The CMA Code of Ethics and Professionalism (Code) is a document produced by the Canadian Medical Association. The Code articulates the ethical and professional commitments and responsibilities of the medical profession in Canada.

History
The CMA Code of Ethics was first published in 1868, and as recently as 2015 was considered by the CMA to be "arguably the most important document produced by the CMA. It has a long and distinguished history of providing ethical guidance to Canada's physicians. Focus areas include decision-making, consent, privacy, confidentiality, research and physician responsibilities. The code is updated every 5-6 years and has a major revision approximately every 20 years. Changes must be approved by CMA General Council."

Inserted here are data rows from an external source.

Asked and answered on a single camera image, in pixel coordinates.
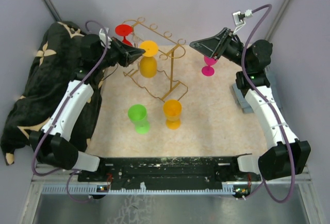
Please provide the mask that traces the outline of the clear wine glass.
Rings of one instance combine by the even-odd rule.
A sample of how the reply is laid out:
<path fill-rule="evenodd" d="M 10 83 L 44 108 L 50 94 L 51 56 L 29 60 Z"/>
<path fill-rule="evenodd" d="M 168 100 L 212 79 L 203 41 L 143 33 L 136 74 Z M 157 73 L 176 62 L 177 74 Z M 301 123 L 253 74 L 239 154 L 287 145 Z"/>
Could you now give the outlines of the clear wine glass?
<path fill-rule="evenodd" d="M 138 47 L 144 41 L 144 39 L 142 38 L 142 35 L 140 33 L 138 33 L 137 31 L 133 31 L 130 34 L 130 39 L 131 39 L 131 42 L 134 45 L 134 47 Z"/>

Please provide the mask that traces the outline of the orange plastic wine glass front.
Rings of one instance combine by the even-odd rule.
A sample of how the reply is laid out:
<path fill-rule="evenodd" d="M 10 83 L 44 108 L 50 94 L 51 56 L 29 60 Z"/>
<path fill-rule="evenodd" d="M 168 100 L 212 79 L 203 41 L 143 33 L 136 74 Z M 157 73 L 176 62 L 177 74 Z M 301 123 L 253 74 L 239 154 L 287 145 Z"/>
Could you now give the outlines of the orange plastic wine glass front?
<path fill-rule="evenodd" d="M 169 129 L 178 129 L 181 125 L 180 116 L 182 106 L 178 100 L 168 100 L 163 105 L 163 113 L 166 117 L 166 126 Z"/>

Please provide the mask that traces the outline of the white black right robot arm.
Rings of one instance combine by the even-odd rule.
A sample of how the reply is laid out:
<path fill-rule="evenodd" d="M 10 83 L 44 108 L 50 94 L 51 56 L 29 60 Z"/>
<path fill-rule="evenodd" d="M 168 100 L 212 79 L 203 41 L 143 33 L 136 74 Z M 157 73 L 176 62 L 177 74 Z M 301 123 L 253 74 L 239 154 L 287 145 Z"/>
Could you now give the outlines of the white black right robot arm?
<path fill-rule="evenodd" d="M 236 86 L 255 113 L 267 142 L 267 151 L 260 157 L 240 155 L 230 168 L 235 180 L 243 180 L 249 172 L 265 180 L 301 174 L 311 152 L 310 144 L 301 141 L 290 129 L 274 99 L 265 67 L 271 62 L 273 45 L 257 40 L 247 49 L 229 28 L 210 38 L 196 40 L 190 47 L 202 55 L 218 60 L 221 56 L 240 65 Z"/>

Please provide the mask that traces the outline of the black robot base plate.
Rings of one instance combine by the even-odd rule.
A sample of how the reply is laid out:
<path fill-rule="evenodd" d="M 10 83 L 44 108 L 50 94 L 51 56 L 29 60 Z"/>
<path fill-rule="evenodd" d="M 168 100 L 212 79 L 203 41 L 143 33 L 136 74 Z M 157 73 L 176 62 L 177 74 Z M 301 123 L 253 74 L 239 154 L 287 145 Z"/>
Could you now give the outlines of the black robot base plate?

On 15 October 1996, the CMA Board of Directors approved a document entitled Code of Ethics of the Canadian Medical Association, which contained a Preface, and 43 enumerated points in sections entitled: General Responsibilities; Responsibilities to the Patient; Responsibilities to Society; Responsibilities to the Profession; and Responsibilities to Oneself.

The CMA Code of Ethics was updated in 2004. This document, which was in force at least until March 2015 was composed of four double-column pages and had 54 enumerated points in the section heads identified in 1996.

In November 2017, the new Code document (with a slightly amended title) was in draft form and was noticed by both the Toronto Star and the Simcoe Times in the former's article on cyber-bullying problems at the Ontario Medical Association.

In October 2018, the Code was in draft form. The political position taken by the government of Justin Trudeau to legalize physician assisted suicide in Canada was in question. In the view of some doctors, the withdrawal of the CMA from the World Medical Association (WMA) was due to a conflict over each body's vision of society. Because the CMA supported the legislative change while the WMA found the practice to be repugnant, the president of the CMA, Gigi Osler, manufactured a storm in a teacup in order to withdraw from the WMA.

In December 2018, the Board of Directors issued the Code.

In March 2019, the CPSNL adopted the CMA Code "in accordance with the College's By-Law 5: Code of Ethics".

2018 Synopsis
As of December 2018, the Code document is seven pages long and organized into three alphabetically itemized sections. Section C is by far the longest, and contains 44 numerically itemized paragraphs.

Section A
Section A, entitled VIRTUES EXEMPLIFIED BY THE ETHICAL PHYSICIAN, is a statement concerned with five virtues that the medical profession should strive to embody:
compassion, 
honesty, 
humility, 
integrity and
prudence.

Section B
Section B, entitled FUNDAMENTAL COMMITMENTS OF THE MEDICAL PROFESSION, documents:
Commitment to the well-being of the patient
Commitment to respect for persons
Commitment to professional integrity and competence
Commitment to professional excellence
Commitment to self-care and peer support
Commitment to inquiry and reflection

Section C
Section C describes in subsections,
Patient–physician relationship
Decision-making
Patient privacy and the duty of confidentiality
Managing and minimizing conflicts of interest
and helpfully refers the reader to inter-relationship between: the Physician and him- or herself; the Physician and his or her colleagues; and the Physician and his or her society.